- [Work request]: Pull every line holding the word "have" out of the data and copy it.

Source records:
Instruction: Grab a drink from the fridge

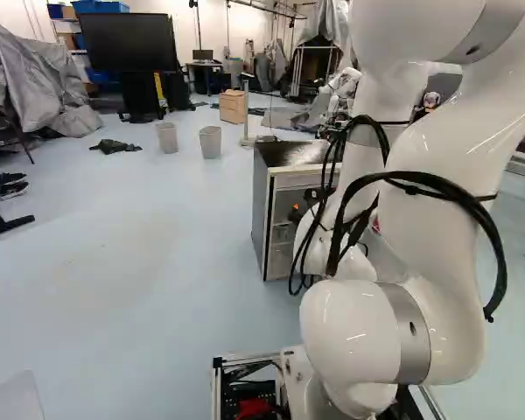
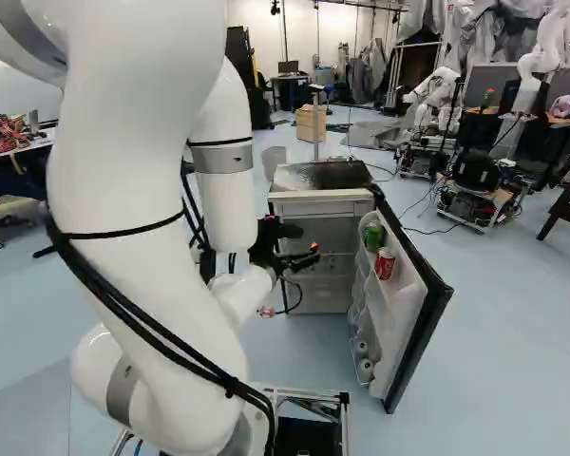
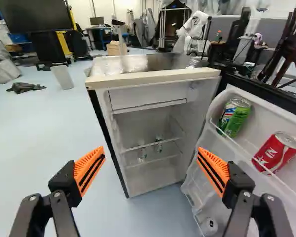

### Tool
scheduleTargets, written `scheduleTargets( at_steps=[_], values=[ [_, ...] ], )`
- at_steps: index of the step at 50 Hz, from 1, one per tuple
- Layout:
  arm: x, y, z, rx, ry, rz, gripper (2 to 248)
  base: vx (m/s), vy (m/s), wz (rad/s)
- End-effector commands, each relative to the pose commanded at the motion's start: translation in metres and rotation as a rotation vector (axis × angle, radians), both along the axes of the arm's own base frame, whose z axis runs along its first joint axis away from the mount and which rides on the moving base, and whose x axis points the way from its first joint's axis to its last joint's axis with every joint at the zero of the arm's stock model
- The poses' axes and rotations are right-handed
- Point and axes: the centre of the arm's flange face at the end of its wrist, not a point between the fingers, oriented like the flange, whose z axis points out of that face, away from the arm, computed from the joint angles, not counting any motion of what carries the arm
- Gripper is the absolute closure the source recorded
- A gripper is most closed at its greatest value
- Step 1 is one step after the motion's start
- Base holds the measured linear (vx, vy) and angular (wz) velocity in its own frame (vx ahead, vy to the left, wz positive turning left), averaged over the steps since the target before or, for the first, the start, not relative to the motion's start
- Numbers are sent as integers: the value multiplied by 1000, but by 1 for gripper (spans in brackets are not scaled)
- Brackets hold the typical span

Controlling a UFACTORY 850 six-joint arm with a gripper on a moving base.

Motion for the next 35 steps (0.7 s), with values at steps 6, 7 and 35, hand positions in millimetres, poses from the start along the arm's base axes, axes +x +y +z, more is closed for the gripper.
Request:
scheduleTargets(
  at_steps=[6, 7, 35],
  values=[
    [9, -7, -1, -7, -5, -43, 3, 0, 0, 0],
    [10, -8, -1, -9, -6, -50, 3, 0, 0, 0],
    [40, -36, -6, -40, -17, -262, 3, 0, 0, 0]
  ],
)
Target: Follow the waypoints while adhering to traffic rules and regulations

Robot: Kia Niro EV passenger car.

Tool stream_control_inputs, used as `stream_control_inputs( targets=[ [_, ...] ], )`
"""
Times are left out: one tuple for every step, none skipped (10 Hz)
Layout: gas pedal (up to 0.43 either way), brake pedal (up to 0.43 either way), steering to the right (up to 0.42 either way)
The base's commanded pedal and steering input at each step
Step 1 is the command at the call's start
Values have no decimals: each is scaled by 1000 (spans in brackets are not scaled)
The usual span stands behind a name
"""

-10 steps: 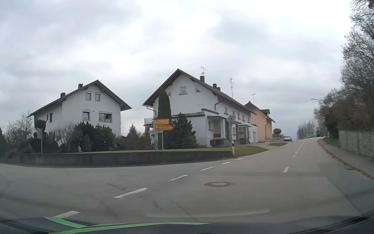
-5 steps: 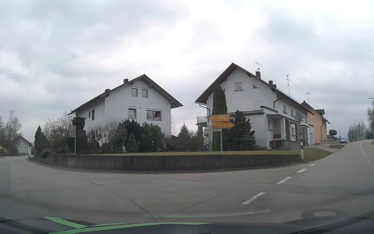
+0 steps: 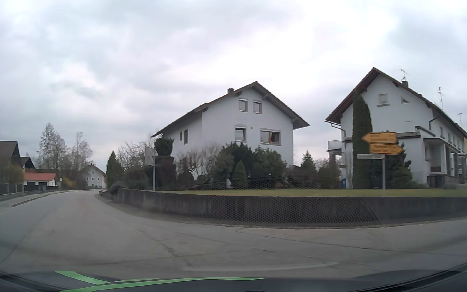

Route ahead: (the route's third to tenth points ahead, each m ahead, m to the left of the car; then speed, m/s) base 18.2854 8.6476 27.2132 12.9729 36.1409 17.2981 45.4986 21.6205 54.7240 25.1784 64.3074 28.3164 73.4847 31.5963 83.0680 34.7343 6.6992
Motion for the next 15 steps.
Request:
stream_control_inputs(
  targets=[
    [157, 0, -307],
    [157, 0, -296],
    [169, 0, -284],
    [169, 0, -277],
    [169, 0, -266],
    [177, 0, -250],
    [189, 0, -234],
    [189, 0, -209],
    [189, 0, -191],
    [197, 0, -168],
    [209, 0, -146],
    [209, 0, -127],
    [209, 0, -99],
    [209, 0, -69],
    [220, 0, -43]
  ],
)
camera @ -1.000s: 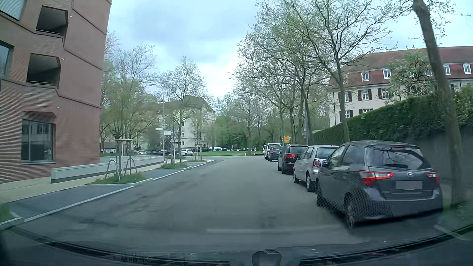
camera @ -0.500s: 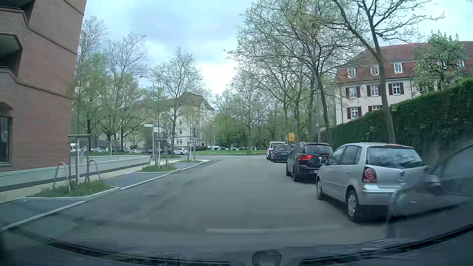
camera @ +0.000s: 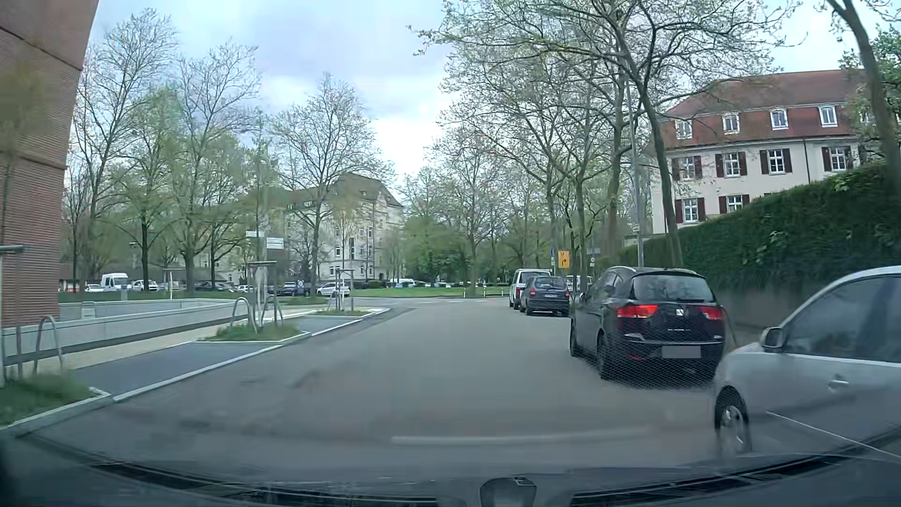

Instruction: Follow the waypoints while adhering to traffic rules and regulations

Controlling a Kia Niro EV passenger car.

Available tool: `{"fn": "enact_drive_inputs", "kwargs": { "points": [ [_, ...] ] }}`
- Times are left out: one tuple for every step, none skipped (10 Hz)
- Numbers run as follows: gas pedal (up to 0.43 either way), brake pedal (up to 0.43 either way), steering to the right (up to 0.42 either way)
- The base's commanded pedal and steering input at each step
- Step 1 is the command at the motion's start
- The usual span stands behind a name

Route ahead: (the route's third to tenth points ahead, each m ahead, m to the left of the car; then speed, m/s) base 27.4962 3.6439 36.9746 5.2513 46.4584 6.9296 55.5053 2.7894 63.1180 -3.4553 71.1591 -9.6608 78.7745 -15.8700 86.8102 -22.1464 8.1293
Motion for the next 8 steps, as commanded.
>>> {"fn": "enact_drive_inputs", "kwargs": {
  "points": [
    [0.079, 0.0, 0.006],
    [0.067, 0.0, 0.006],
    [0.067, 0.0, 0.006],
    [0.067, 0.0, 0.006],
    [0.067, 0.0, 0.005],
    [0.067, 0.0, 0.006],
    [0.059, 0.0, 0.005],
    [0.028, 0.0, 0.004]
  ]
}}
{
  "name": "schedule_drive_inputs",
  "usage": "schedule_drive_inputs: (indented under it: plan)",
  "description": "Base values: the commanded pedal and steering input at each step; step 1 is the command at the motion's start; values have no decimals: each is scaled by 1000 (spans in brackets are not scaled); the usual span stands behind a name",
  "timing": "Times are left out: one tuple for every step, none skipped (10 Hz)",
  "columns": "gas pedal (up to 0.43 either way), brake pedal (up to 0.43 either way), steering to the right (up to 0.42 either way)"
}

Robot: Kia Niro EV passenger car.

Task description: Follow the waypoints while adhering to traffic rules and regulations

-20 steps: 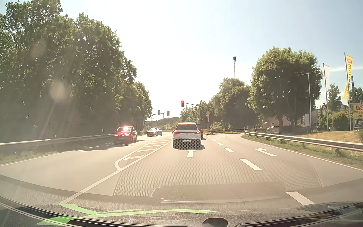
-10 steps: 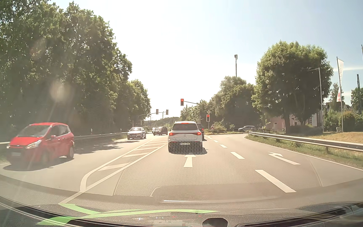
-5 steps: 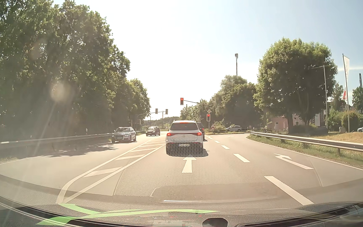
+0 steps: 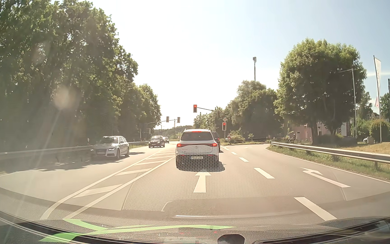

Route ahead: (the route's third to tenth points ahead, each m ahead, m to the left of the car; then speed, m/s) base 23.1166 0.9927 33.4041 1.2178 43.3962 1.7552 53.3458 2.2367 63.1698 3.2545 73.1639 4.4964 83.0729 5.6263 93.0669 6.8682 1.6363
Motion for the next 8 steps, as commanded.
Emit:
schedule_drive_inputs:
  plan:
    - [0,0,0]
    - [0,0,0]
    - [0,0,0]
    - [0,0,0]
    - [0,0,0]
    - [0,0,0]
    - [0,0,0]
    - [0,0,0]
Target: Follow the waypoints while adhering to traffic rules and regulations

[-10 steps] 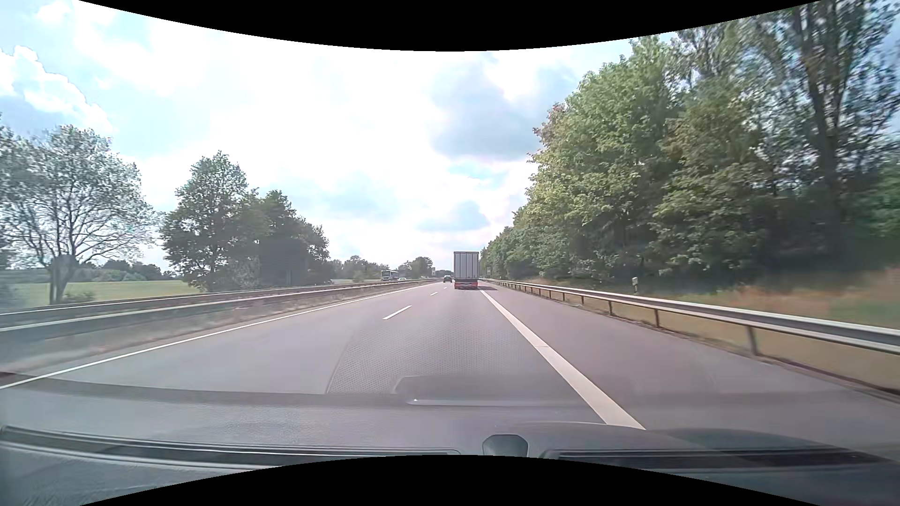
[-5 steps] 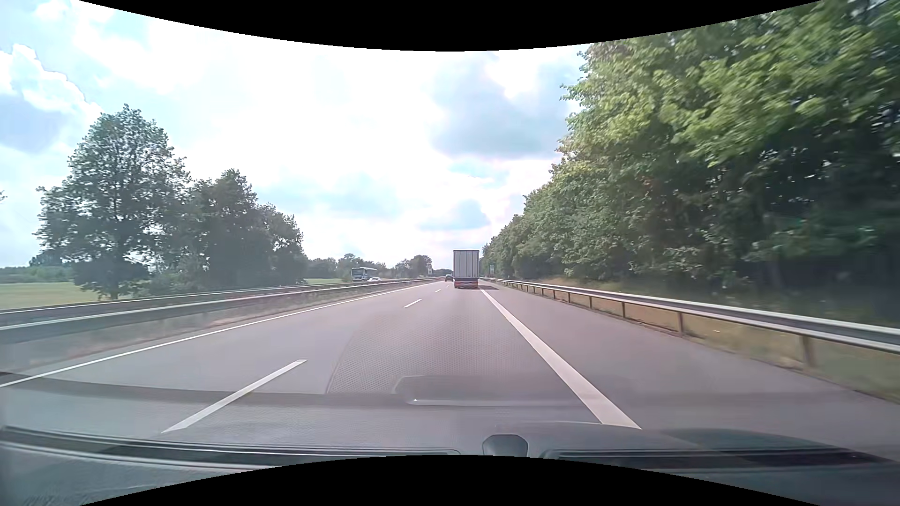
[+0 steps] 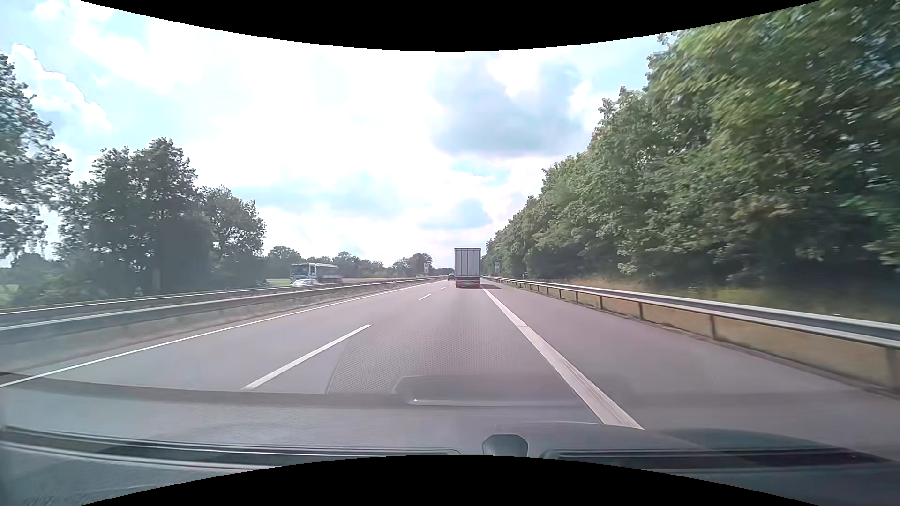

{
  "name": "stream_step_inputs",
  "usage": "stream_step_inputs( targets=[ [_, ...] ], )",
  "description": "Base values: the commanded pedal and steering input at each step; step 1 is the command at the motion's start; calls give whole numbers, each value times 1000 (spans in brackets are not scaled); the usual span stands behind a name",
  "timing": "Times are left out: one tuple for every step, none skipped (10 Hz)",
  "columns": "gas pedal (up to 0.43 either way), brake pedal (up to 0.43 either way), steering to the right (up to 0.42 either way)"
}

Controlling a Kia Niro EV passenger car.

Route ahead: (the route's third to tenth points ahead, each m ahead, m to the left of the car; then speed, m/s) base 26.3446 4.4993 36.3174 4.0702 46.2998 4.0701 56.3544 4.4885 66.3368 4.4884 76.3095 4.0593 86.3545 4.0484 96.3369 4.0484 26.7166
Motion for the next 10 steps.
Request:
stream_step_inputs(
  targets=[
    [299, 0, -7],
    [299, 0, -6],
    [287, 0, -5],
    [287, 0, -1],
    [280, 0, 0],
    [280, 0, 1],
    [280, 0, 1],
    [268, 0, 0],
    [268, 0, -1],
    [268, 0, -2]
  ],
)
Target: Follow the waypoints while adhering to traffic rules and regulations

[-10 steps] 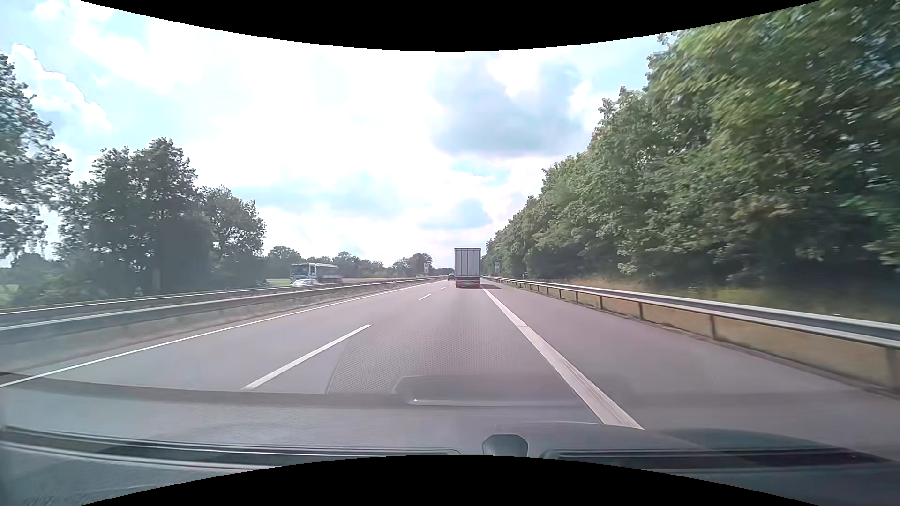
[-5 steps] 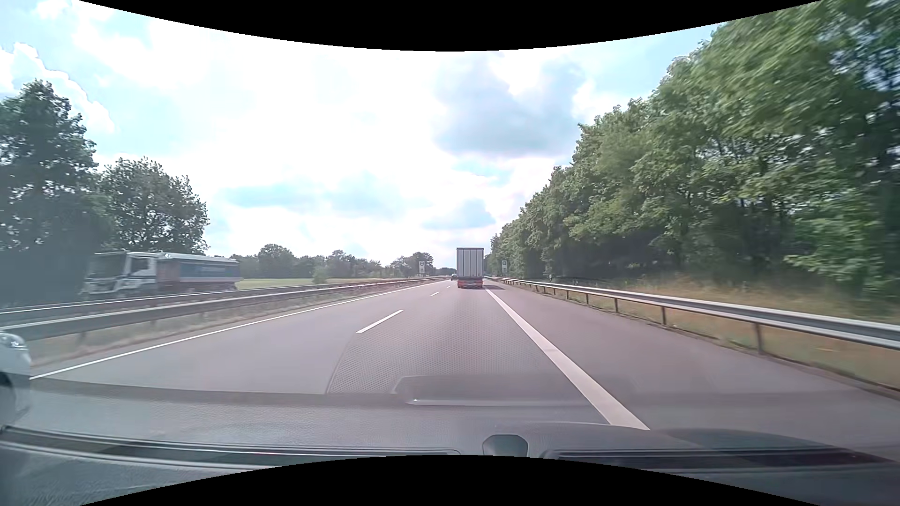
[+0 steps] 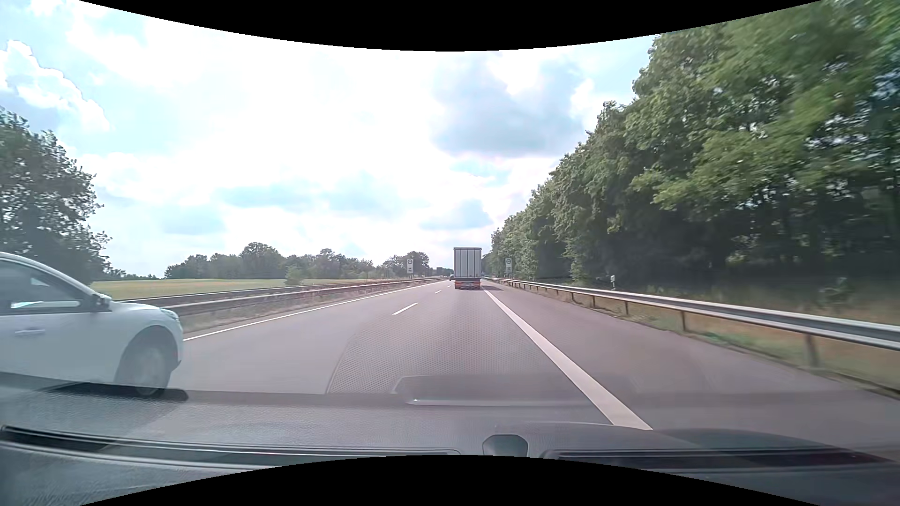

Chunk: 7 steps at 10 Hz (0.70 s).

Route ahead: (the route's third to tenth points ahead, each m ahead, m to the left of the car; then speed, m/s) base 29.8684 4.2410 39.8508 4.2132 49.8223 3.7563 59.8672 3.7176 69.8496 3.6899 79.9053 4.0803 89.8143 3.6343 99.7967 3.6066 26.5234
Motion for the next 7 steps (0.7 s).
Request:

- [Task result]:
Values have no decimals: each is scaled by 1000 (spans in brackets are not scaled)
  "description": "Base values: the commanded pedal and steering input at each step; step 1 is the command at the motion's start; values have no decimals: each is scaled by 1000 (spans in brackets are not scaled); the usual span stands behind a name",

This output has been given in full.